Assignment> The complete listing goes into the output exactly, without its pictures.

The data>
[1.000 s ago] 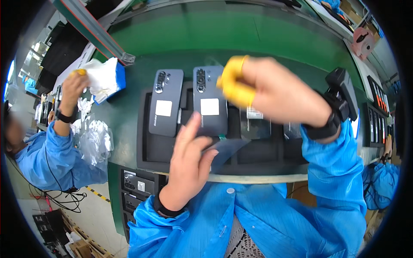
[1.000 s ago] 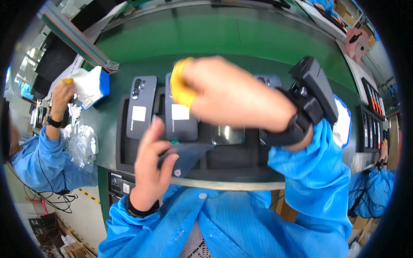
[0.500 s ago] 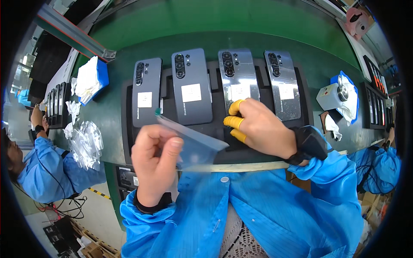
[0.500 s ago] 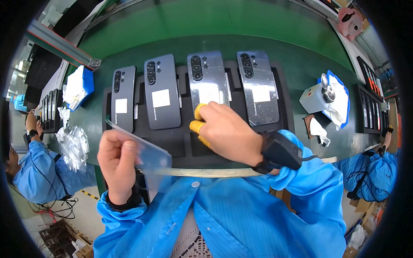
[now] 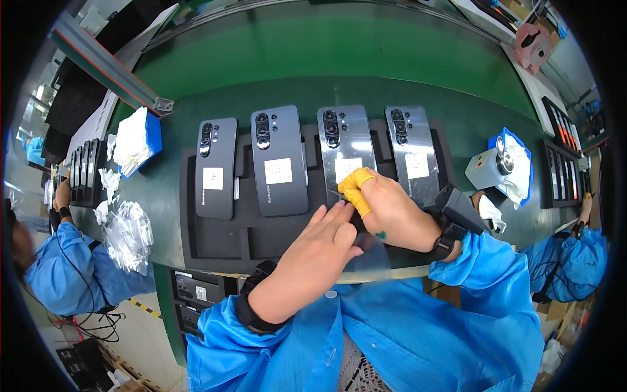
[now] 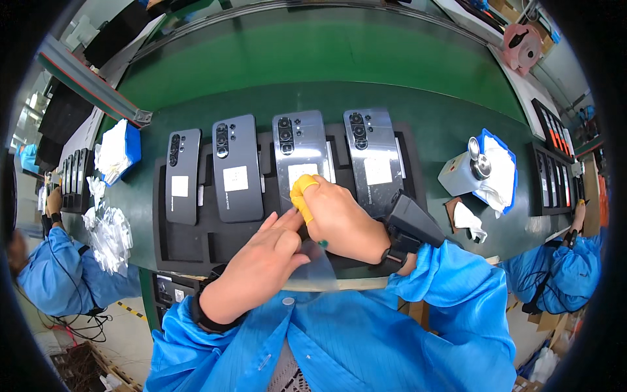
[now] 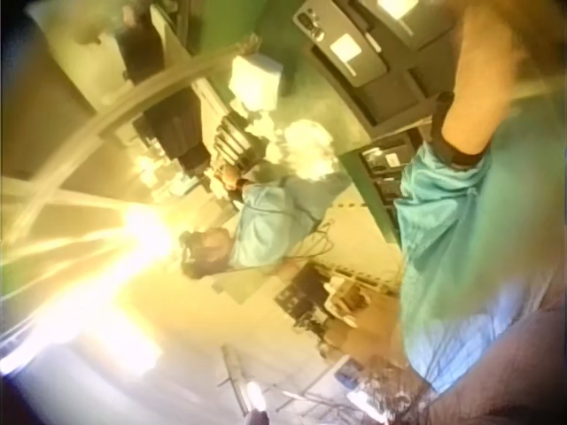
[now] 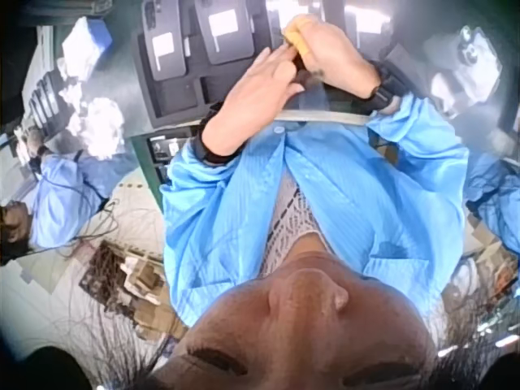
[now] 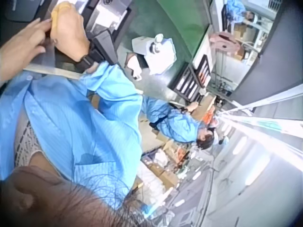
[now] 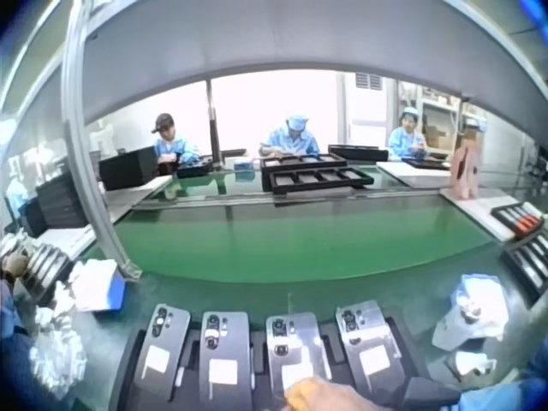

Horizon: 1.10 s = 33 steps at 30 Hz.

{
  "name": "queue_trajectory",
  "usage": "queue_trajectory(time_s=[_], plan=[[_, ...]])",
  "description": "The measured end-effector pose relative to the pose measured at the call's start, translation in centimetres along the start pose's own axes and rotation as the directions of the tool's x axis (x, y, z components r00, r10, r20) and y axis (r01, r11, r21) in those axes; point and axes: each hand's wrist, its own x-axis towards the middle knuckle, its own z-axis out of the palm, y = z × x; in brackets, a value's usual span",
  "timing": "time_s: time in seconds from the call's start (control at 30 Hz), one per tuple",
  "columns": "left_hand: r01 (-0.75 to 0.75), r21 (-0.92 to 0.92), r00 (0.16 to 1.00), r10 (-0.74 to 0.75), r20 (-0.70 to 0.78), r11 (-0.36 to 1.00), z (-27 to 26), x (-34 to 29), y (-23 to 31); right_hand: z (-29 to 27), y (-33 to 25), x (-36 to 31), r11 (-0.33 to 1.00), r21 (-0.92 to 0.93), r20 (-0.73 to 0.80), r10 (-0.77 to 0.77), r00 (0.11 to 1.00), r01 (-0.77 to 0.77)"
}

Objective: Cleaning and inspecting the back camera lenses and bodies of smartphones on an assembly line.

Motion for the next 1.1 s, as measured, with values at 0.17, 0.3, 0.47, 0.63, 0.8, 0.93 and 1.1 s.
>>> queue_trajectory(time_s=[0.17, 0.3, 0.47, 0.63, 0.8, 0.93, 1.1], plan=[[0.104, 0.148, 0.995, -0.103, -0.014, 0.983, 2.3, 0.0, 0.5, -3.9, 1.7, 3.9, 0.984, 0.172, -0.195, -0.002, 0.981, 0.036], [0.145, 0.161, 0.989, -0.146, -0.004, 0.976, 2.5, 0.4, 1.1, -13.4, 2.2, 11.3, 0.927, 0.346, -0.558, 0.081, 0.826, 0.143], [0.17, 0.19, 0.985, -0.172, -0.007, 0.967, 2.7, 0.5, 1.4, -16.5, -1.3, 12.5, 0.974, -0.191, -0.825, -0.226, 0.518, 0.121], [0.27, -0.012, 0.963, -0.271, -0.011, 0.963, 1.1, 0.1, 1.4, -12.9, -3.2, 6.9, 0.902, -0.234, -0.536, -0.43, 0.726, 0.362], [0.029, -0.043, 0.857, -0.047, -0.513, 0.999, -1.4, 1.5, 3.2, -10.1, -5.2, -1.8, 0.98, 0.184, 0.278, -0.122, 0.953, 0.071], [0.009, -0.066, 0.943, -0.031, -0.332, 0.998, -2.7, 1.7, 2.9, -10.2, -3.2, -4.0, 0.547, 0.819, 0.23, -0.039, 0.972, -0.172], [0.195, -0.265, 0.903, -0.279, -0.328, 0.944, -2.3, 2.1, 3.7, -9.5, 1.5, -6.1, 0.994, 0.105, -0.184, 0.028, 0.983, -0.009]])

Response for this exercise>
[1.000 s ago] 
[1.000 s ago] 
[0.500 s ago] 
[0.500 s ago] 
[now] 
[now] 
[now] 
[now] 
[now] 
[now] 

Horizon: 1.10 s = 33 steps at 30 Hz.

{
  "name": "queue_trajectory",
  "usage": "queue_trajectory(time_s=[_], plan=[[_, ...]])",
  "description": "The measured end-effector pose relative to the pose measured at the call's start, translation in centimetres along the start pose's own axes and rotation as the directions of the tool's x axis (x, y, z components r00, r10, r20) and y axis (r01, r11, r21) in those axes; point and axes: each hand's wrist, its own x-axis towards the middle knuckle, its own z-axis out of the palm, y = z × x; in brackets, a value's usual span",
  "timing": "time_s: time in seconds from the call's start (control at 30 Hz), one per tuple",
  "columns": "left_hand: r01 (-0.75 to 0.75), r21 (-0.92 to 0.92), r00 (0.16 to 1.00), r10 (-0.74 to 0.75), r20 (-0.70 to 0.78), r11 (-0.36 to 1.00), z (-27 to 26), x (-34 to 29), y (-23 to 31); right_hand: z (-29 to 27), y (-33 to 25), x (-36 to 31), r11 (-0.33 to 1.00), r21 (-0.92 to 0.93), r20 (-0.73 to 0.80), r10 (-0.77 to 0.77), r00 (0.11 to 1.00), r01 (-0.77 to 0.77)"
}

Objective: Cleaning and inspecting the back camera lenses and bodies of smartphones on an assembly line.

Motion for the next 1.1 s, as measured, with values at 0.17, 0.3, 0.47, 0.63, 0.8, 0.93 and 1.1 s.
>>> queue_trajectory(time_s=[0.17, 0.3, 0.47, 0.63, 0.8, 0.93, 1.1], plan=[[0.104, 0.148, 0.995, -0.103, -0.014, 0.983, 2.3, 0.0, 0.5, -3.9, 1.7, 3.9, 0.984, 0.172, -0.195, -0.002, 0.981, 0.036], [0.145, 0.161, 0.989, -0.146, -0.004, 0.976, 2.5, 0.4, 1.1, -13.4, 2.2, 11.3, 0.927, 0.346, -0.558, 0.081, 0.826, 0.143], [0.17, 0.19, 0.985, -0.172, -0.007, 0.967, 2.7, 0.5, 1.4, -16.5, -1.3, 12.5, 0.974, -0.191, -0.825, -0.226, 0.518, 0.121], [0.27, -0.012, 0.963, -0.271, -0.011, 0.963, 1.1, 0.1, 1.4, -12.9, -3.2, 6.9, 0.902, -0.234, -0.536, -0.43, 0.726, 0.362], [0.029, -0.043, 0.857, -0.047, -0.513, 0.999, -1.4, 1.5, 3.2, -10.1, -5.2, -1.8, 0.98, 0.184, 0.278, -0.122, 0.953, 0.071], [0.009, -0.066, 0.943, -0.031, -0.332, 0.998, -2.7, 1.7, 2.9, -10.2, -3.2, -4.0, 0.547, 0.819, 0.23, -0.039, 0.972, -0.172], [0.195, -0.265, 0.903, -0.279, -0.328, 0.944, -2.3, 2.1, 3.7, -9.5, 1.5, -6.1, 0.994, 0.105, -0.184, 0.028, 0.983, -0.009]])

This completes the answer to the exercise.